Position and force feedback are crucial requirements for high performance industrial and consumer based control applications. Such applications include micro and nano positioning, human interactive robotics, multi-agent robotics, toys, soft tissue handling and animatronics.
Traditional transducers include AC and DC motors, pneumatic, solenoid and hydraulic actuators. Sensory feedback from traditional transducers is commonly provided by additional components such as strain gages, accelerometers, laser interferometers, encoders, potentiometers, LVDTs, pressure sensors, load cells, and additional electroactive sensors. Each of these components requires extra power and signal recovery circuitry. Furthermore, in space critical applications, the additional components commonly used to provide sensory feedback can interfere with the motion of the transducer and inhibit adequate operation of the device.
Active material based transducers are an alternative to the traditional transducers outlined above.
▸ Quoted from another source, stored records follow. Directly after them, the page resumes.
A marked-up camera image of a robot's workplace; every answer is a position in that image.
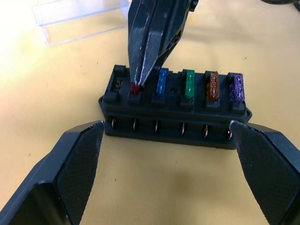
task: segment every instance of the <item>table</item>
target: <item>table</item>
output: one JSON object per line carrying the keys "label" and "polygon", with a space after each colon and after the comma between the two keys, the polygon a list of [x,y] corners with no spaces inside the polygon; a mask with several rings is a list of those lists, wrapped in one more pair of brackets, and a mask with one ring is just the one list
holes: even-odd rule
{"label": "table", "polygon": [[[300,147],[300,14],[258,0],[202,0],[165,63],[174,71],[244,74],[252,123]],[[38,29],[0,52],[0,209],[77,125],[104,119],[98,98],[128,65],[127,29],[48,47]],[[268,224],[235,150],[104,135],[82,225]]]}

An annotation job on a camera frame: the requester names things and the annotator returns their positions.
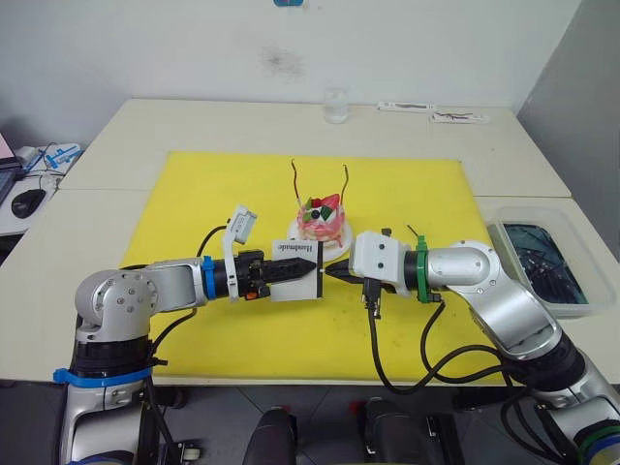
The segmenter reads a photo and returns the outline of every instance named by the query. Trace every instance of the green ring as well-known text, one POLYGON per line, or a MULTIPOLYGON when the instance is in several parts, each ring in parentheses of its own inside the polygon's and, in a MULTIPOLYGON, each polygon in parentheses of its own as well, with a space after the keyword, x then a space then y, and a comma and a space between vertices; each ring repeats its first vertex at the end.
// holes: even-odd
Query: green ring
POLYGON ((618 426, 607 426, 603 429, 598 430, 596 433, 592 433, 590 436, 585 438, 585 441, 581 443, 579 446, 579 463, 583 462, 583 457, 590 447, 597 442, 598 440, 604 438, 605 436, 609 436, 614 433, 620 433, 620 425, 618 426))
POLYGON ((418 300, 422 303, 428 303, 428 290, 426 288, 426 253, 428 248, 423 235, 418 237, 416 250, 418 251, 418 300))

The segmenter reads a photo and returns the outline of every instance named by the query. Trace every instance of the white wall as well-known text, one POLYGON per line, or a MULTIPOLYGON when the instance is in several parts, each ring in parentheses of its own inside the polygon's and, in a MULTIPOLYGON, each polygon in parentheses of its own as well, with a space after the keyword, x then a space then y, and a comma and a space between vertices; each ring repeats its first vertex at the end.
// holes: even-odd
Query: white wall
POLYGON ((131 96, 521 107, 579 0, 2 0, 0 129, 88 142, 131 96))
POLYGON ((584 0, 519 114, 620 258, 620 2, 584 0))

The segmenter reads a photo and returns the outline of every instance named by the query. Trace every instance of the robotic arm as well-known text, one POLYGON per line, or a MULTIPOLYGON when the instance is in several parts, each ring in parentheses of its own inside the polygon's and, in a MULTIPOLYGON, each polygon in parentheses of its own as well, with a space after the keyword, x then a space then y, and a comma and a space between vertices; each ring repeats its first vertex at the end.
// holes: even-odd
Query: robotic arm
POLYGON ((268 283, 317 268, 299 258, 266 261, 259 250, 234 256, 233 242, 245 243, 255 220, 247 208, 237 208, 226 227, 223 260, 199 257, 99 271, 79 285, 71 366, 53 377, 67 386, 61 464, 157 460, 157 419, 144 401, 152 365, 163 363, 154 358, 156 346, 148 338, 153 315, 196 309, 226 296, 266 297, 268 283))
POLYGON ((524 373, 512 377, 543 404, 545 429, 567 461, 620 463, 620 396, 543 304, 504 272, 493 249, 460 241, 428 250, 420 236, 412 251, 388 235, 363 232, 350 259, 325 272, 363 284, 376 318, 381 288, 403 296, 418 291, 422 302, 440 299, 431 289, 457 293, 503 362, 524 373))

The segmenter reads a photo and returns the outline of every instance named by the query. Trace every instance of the keyboard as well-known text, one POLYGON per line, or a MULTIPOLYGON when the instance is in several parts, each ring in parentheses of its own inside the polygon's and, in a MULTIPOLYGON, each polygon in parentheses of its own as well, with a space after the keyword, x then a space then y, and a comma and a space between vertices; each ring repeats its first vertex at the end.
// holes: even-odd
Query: keyboard
POLYGON ((16 171, 0 171, 0 203, 9 195, 11 188, 15 184, 16 171))

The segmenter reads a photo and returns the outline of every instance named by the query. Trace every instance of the gray floor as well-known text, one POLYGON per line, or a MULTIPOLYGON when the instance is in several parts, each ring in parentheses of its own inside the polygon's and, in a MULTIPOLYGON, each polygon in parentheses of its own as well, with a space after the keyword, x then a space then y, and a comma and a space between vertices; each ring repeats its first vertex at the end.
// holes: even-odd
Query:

Active material based transducers provide compact architectures for applications with limited space. In particular, electroactive polymers are active materials that commonly demonstrate high strain capability at lower pressures than piezoceramic or magnetostrictive transducers. Therefore, such materials are especially suitable for large strain applications such as those listed above. In applications involving electroactive polymer transducers, the traditional approach to obtaining sensory feedback by addition of sensory components is cumbersome and with large strain transducers some methods of obtaining feedback are seemingly impossible to implement. Furthermore, the addition of sensory elements to the transducer compromises the compact quality of electroactive polymer based devices that primarily attracts designers to these materials.
In view of the foregoing, an alternative, cost effective and compact electroactive polymer based transducer is desirable. Further, an electroactive polymer based transducer for the inline sensing of strain, pressure, and health monitoring for electroactive polymer based transducers is also desirable.